2021-09-05 15:58:53
Decimoquinto Domingo después de Pentecostés.
“Salía de la ciudad de Naim una mujer viuda acompañada de gran muchedumbre e iba a enterrar a su único hijo que acababa de morir. Jesucristo, lleno de compasión, hace que se detengan los portadores del féretro y le dice al joven muerto: “Yo te lo ordeno, levántate”. El joven se sentó y comenzó a hablar.
San Agustín nos comenta que nosotros solemos asombrarnos de la resurrección de un muerto y no es para menos. ¿Quién, jamás en la historia, tuvo semejante autoridad para con una sola orden resucitar a un muerto? Pero este santo nos dice que más debería asombrarnos el que la Iglesia resucite tantos muertos; los que estaban muertos a la gracia y vuelven a la vida por medio del sacramento de la penitencia, es decir, la confesión sacramental.
Santo Tomás de Aquino (s.XII), el más grande teólogo que ha tenido la Iglesia, afirma: “Dios, en el momento que perdona a una persona que estaba en pecado mortal, mediante la absolución de un sacerdote, utiliza más poder y grandeza que todo aquel que utilizó en el momento de crear el universo entero.”
Es por ello que resucitar a un muerto es un milagro mucho más pequeño que cuando el sacerdote perdona y absuelve a un pecador.
“Y para que veáis que el Hijo del Hombre tiene poder de perdonar los pecados, yo te lo ordeno (al paralítico): levántate y anda.” Y el paralítico comenzó a andar. San Lucas, V, 24.
Es llamativo, como cuando recién ordenado sacerdote, confesaba en la Iglesia de San Nicolás de París hasta 6 horas los domingos, sin apenas sentir cansancio. Es de lo más gratificante poder hacer tanto bien mediante el sacramento de la penitencia o confesión: consolar, ayudar, alentar, escuchar y hasta estremecerte con ciertos casos impresionantes que ni las más excelentes películas los sabrían representar: “La realidad supera a la ficción.”
Colas ante el confesionario de padres de familia, obreros, jóvenes, ancianos, cultos, ignorantes, jueces, abogados e incluso mujeres de la vida pública. Nunca olvidaré aquel hombre de mediana edad, culto, de elegante traje y que, en ese mismo confesionario, al terminar la confesión me miró por la rejilla, poniéndose de pie, firme, recto como el más correcto oficial castrense; me dijo con una solemnidad que aún me impresiona: “Yo le juro Padre, que nunca, ¡nunca dejaré de rezar por usted!” Y me lo volvió a repetir, por segunda y ¡por tercera vez…!Sencillamente le sugerí que no se conformase con confesar maquinal y rutinariamente, que podía en cada día y confesión dar pasos en firme para mejorar su persona y vida espiritual con algunas normas generales que escuchó con suma atención.

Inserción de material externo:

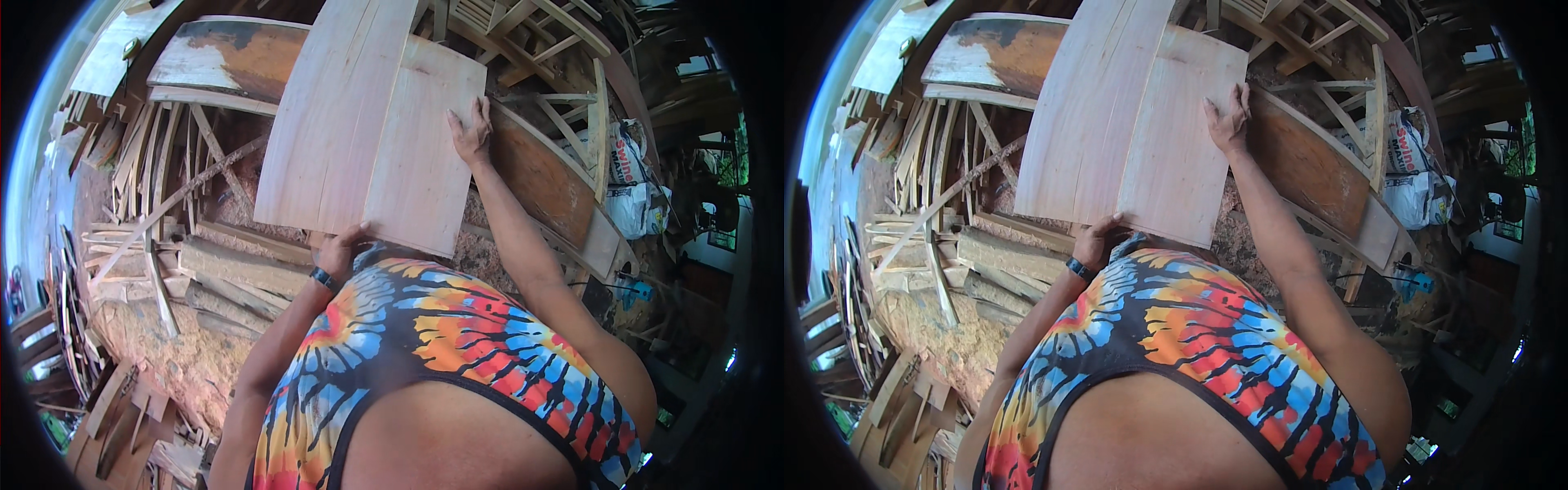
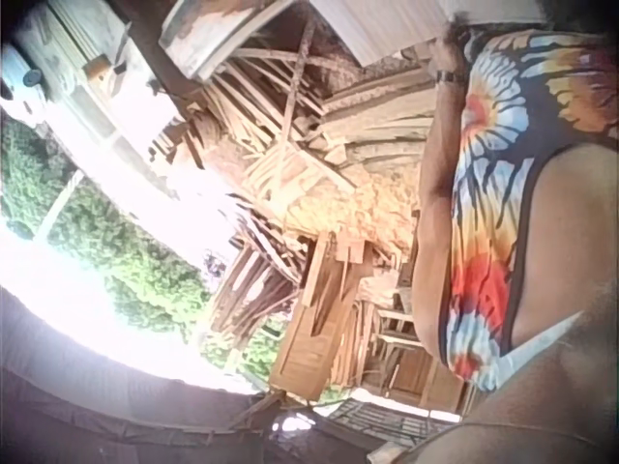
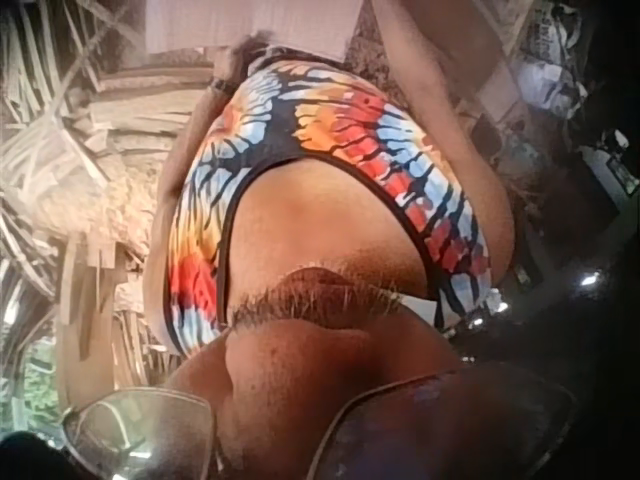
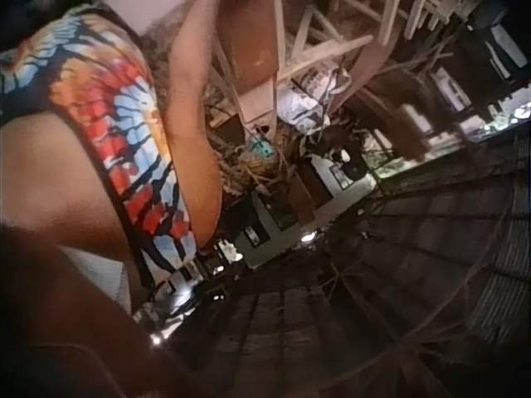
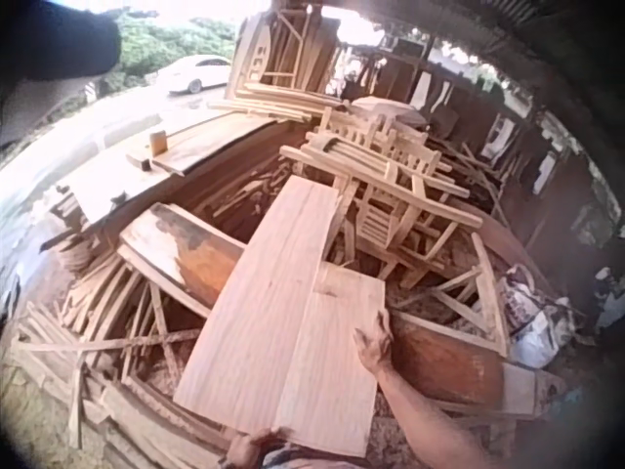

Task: The person picks up, turns over, and moves several wood boards and sheets of plywood within a carpentry workshop.

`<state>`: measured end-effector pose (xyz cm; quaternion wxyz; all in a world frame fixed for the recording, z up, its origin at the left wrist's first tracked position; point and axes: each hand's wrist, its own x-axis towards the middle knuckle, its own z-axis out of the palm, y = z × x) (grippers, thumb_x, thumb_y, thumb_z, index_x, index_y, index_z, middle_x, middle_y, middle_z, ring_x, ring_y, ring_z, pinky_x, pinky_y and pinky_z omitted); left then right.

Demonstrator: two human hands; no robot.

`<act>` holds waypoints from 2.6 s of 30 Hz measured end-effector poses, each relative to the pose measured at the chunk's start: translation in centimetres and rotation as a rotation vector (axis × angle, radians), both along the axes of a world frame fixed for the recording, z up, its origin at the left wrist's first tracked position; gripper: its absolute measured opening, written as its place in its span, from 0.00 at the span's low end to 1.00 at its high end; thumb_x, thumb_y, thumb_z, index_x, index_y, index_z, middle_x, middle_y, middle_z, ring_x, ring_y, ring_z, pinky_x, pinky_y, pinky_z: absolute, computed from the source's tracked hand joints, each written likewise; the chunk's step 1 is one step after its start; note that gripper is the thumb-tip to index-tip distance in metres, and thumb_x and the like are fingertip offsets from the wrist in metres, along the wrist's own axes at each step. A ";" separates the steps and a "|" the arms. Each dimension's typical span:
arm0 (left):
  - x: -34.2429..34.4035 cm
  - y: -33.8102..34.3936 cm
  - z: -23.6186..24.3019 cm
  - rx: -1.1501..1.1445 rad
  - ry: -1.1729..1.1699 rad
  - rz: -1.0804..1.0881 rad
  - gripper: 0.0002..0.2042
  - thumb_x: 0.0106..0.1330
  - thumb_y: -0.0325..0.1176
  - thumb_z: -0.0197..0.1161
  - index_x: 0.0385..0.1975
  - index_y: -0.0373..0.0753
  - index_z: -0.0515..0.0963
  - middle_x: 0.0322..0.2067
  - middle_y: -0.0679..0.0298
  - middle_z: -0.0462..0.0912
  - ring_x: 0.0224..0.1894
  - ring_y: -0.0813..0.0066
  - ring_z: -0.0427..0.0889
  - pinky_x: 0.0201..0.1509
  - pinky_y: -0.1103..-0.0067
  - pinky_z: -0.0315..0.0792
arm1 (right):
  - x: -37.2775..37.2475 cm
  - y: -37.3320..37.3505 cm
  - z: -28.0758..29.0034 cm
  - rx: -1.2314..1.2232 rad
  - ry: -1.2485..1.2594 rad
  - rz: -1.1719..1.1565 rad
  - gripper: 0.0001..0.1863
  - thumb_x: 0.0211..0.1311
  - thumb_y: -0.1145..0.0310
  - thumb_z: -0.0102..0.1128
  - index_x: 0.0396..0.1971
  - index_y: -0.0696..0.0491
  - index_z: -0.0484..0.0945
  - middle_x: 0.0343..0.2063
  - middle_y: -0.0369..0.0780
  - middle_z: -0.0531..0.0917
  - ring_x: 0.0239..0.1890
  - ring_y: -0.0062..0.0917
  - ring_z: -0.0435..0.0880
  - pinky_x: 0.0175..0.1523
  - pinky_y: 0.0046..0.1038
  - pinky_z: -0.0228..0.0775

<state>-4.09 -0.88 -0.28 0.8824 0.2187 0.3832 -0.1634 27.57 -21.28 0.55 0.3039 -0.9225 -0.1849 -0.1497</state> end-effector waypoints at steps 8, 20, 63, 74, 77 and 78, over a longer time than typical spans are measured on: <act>-0.5 -0.1 -1.1 0.084 -0.024 0.013 0.13 0.67 0.38 0.64 0.40 0.33 0.80 0.34 0.55 0.84 0.37 0.64 0.84 0.46 0.70 0.78 | -0.3 0.5 0.7 -0.022 0.062 -0.001 0.43 0.60 0.51 0.64 0.63 0.71 0.62 0.66 0.66 0.58 0.67 0.55 0.64 0.70 0.40 0.59; -0.5 0.0 -0.7 0.296 -0.172 -0.190 0.19 0.72 0.43 0.56 0.47 0.30 0.79 0.40 0.52 0.86 0.43 0.66 0.85 0.50 0.74 0.77 | -0.4 0.0 0.9 -0.015 0.046 0.003 0.42 0.61 0.52 0.63 0.63 0.72 0.63 0.66 0.66 0.57 0.68 0.55 0.63 0.70 0.40 0.59; 31.7 76.0 6.6 2.442 0.196 -0.347 0.35 0.55 0.54 0.70 0.61 0.41 0.72 0.57 0.46 0.73 0.58 0.46 0.72 0.64 0.64 0.68 | -13.9 7.1 9.5 -0.335 0.385 -0.641 0.40 0.60 0.65 0.66 0.70 0.57 0.58 0.70 0.55 0.57 0.73 0.49 0.55 0.74 0.42 0.49; 27.2 56.3 5.3 2.097 -0.651 -0.486 0.38 0.49 0.39 0.76 0.62 0.41 0.67 0.60 0.49 0.69 0.61 0.46 0.70 0.67 0.61 0.64 | -11.4 10.5 9.9 -0.283 0.372 -0.580 0.38 0.61 0.66 0.64 0.69 0.59 0.59 0.70 0.57 0.56 0.72 0.50 0.56 0.74 0.41 0.51; 26.3 58.4 10.1 2.260 -0.436 -0.256 0.40 0.52 0.47 0.76 0.63 0.38 0.65 0.62 0.48 0.67 0.62 0.45 0.67 0.69 0.58 0.59 | -11.8 10.1 10.2 -0.307 0.381 -0.600 0.38 0.61 0.67 0.64 0.69 0.58 0.58 0.71 0.56 0.55 0.73 0.50 0.55 0.74 0.41 0.50; 25.9 61.5 8.9 2.397 -0.120 -0.094 0.42 0.54 0.52 0.73 0.64 0.34 0.64 0.63 0.45 0.67 0.63 0.45 0.66 0.68 0.58 0.60 | -11.8 9.6 10.0 -0.323 0.374 -0.599 0.38 0.61 0.67 0.64 0.70 0.57 0.58 0.71 0.56 0.55 0.73 0.50 0.55 0.74 0.41 0.50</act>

Es decir, cuando la confesión es practicada con seriedad y no sólo por cumplir, cuando no se despacha al penitente para que se marche lo antes posible, sino que se le escucha y aconseja con atención según la necesidad de su caso, los beneficios de este Sacramento de la Confesión pueden ser inmensamente grandes.
El Santo Cura de Ars pasaba hasta 18 horas al día en el confesionario y no le bastaba. Su fama era tal que venían de lejanas tierras a confesarse con él.
Es asombroso el poder que tiene un ángel, con todo, sin embargo, no tiene el poder de confesar el cual sí tiene un sacerdote.
Con toda razón San Agustín, Padre de la Iglesia, nos dice que nos deberíamos asombrar más de los milagros del confesionario que del milagro de un muerto resucitado.
“Y soplando sobre ellos les dijo: recibid el poder de perdonar los pecados; a aquellos a quienes se los perdonéis, les serán perdonados, a aquellos a quienes se los retengáis, les serán retenidos.”
San Juan, XX, 22.
Para que ahora los protestantes nos digan que lo de la confesión no está en la Biblia, que eso lo inventó la Iglesia, siglos más tarde…
Es de llamar la atención también, que el texto del evangelio nos relata que la mujer viuda iba acompañada por una gran muchedumbre. Lo cual significa que era muy apreciada y respetada en la ciudad de Naím.